Bulletstorm Game Review + Vote For Your College To Win A Free Snoop Dogg Concert!
When I first saw the trailer for Bulletstorm, it seemed almost comically generic, yet another over-the-top gore-fest FPS set in a barren wasteland of mutants, savages and whatnot. Then Fox News printed an article titled “Is Bulletstorm the Worst Video Game in the World?” that described that game as something that, if played for even a few moments, would turn even the most angelic of children into a murder-loving, rape-obsessed psychopath. The article and the trailer seemed to belong on two completely different planes of existence, and I began to wonder about the game itself. Just what is this Bulletstorm?
After completing the solo player campaign twice, and spending about twenty hours in multiplayer, I feel like I can tell you what Bulletstorm is using just six words: Bulletstorm is a lot of fun.
You play as Grayson Hunt – who looks like the lovechild of Marcus Fenix and Wolverine – a drunken space pirate stranded on the planet Stygia, a former vacation paradise gone to seed, overrun by homicidal savages and radioactive lunatics.
The gameplay is both simple and deep. Extremely linear, you basically run from set piece to set piece and battle it out with a bunch of villains. But oh, how you battle it out! Armed with a “leash” – an electric whip of sorts – you snare enemies and then dispatch them via all sorts of nasty weapons. The name of the game here is variety. Grenades, cannons, sniper rifles, mini-guns – each weapon is constantly being upgraded, and the originality of the death-dealing devices is top-notch.
Each kill is awarded points, and the more creative the kill, the more points awarded. Sure, you can just shoot a guy. But you get a lot more points if you, for example, leash him, pull him towards you, stick some grenades on him, kick him back to his buddies, and then explode the whole lot. Learning and implementing these “skillshots” is a huge part of the game, and never got old. Plus, the more skillpoints you earn, the more weapons and augmentations you’re able to purchase along the way, which leads to more skillshots becoming available. It’s a fun, vicious circle where you’re getting new weapons and learning new ways to kill right up to the very end.
This is a very linear game; there’s minimal exploration and only a few collectibles to be on the lookout for. Basically, you go from set piece to set piece and fight. That’s either your thing or it isn’t. Personally, I think Bulletstorm is all the better for it – not everything needs to be a giant open world. Sometimes it’s fun to just run forward and fight, as long as the fighting itself is varied and the scenery beautiful.
And it is. Stygia was once a glamorous resort world, but now it’s been, to coin a phrase, “Raptured.” You run through toppled hotels, trashed amusement parks, busted-up nightclubs and the like.The graphics are great. Normally, I don’t get all hot and bothered by pretty graphics – they’re a nice addition, but never a substitution for quality gameplay – but the graphics of Bulletstorm are noticeably impressive.
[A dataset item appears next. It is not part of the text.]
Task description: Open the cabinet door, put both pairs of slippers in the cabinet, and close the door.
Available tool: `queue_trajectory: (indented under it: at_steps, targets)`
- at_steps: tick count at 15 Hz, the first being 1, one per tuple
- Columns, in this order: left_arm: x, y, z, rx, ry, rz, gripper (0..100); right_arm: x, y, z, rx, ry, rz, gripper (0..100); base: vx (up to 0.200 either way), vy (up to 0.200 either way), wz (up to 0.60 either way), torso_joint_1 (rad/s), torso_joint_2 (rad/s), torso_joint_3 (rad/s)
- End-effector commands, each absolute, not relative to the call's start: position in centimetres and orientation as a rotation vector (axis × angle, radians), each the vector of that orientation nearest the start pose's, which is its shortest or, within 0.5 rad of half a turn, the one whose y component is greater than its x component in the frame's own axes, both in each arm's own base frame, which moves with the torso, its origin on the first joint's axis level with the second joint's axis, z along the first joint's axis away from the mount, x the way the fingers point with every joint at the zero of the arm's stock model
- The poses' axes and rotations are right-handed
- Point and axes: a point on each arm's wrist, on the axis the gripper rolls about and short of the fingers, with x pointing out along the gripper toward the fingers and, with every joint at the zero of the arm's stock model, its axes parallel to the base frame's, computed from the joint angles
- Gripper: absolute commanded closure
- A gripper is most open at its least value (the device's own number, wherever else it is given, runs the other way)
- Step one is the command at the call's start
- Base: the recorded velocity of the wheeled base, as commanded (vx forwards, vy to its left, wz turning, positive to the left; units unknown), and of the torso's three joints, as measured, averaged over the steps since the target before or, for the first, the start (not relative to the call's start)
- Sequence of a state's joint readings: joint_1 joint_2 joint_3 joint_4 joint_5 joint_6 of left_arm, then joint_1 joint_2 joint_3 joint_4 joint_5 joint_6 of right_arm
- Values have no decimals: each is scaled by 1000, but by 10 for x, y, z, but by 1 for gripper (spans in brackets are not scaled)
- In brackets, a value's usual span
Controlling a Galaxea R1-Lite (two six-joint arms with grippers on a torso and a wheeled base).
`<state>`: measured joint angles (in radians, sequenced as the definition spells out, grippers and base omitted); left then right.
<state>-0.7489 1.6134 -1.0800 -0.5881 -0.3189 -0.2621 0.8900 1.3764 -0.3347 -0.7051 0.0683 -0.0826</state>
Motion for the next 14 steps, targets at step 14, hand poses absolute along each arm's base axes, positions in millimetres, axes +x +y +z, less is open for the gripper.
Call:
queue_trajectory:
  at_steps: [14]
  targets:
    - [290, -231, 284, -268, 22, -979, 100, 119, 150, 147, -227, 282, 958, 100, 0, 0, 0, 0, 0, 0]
The story is minimal, but involving. You’re on a quest for revenge, and anything beyond that would venture into spoiler territory, but I actually found myself caring about the characters. There are just enough twists and turns to keep the plot interesting, but not so much as to bog down the action. The dialogue is outrageously filthy—a creative and non-stop mad-lib of profanity and general smart-assery.
Aside from the campaign, which is, unfortunately, a one-person affair, there’s also an echo mode – where you (again, alone) replay various set-pieces in an attempt to get high scores in short periods of time. There’s also a multiplayer mode, where four people work together in various set-pieces, attempting to collectively achieve a predetermined score in order to move onto the next round – it’s a Horde mode where everyone is contributing to a pool of points.
I had low expectations for this game coming in – at first glance, it looks like it was created for hyperactive, crack-addicted teenagers who laugh uproariously at groin shots. But there’s a lot more to it. The combat is surprisingly deep, and the story suitably engaging. Beware, however, that this game is short – it took me about eight hours to beat the campaign. If you like the campaign a lot, you’ll find plenty to do in the Echo and Multiplayer modes. But these modes are really only secondary to the campaign.
I would absolutely recommend Bulletstorm as a rental to all gamers – it’s worth checking out. As a purchase, however, that’s not a call I can make for you. It’s fast and fun, but it ain’t exactly Fallout. As a reviewer, I can’t tell people that this short, linear, shoot ‘em up game is a “must-buy” or some amazing innovation when it comes to first-person shooters. Overall, as a gamer, playing Bulletstorm was an absolute blast, one of the most flat-out fun games I’ve played in a long time. And, really, when the biggest complaint I have about a game is “I want more,” well, I’d say that game is a success.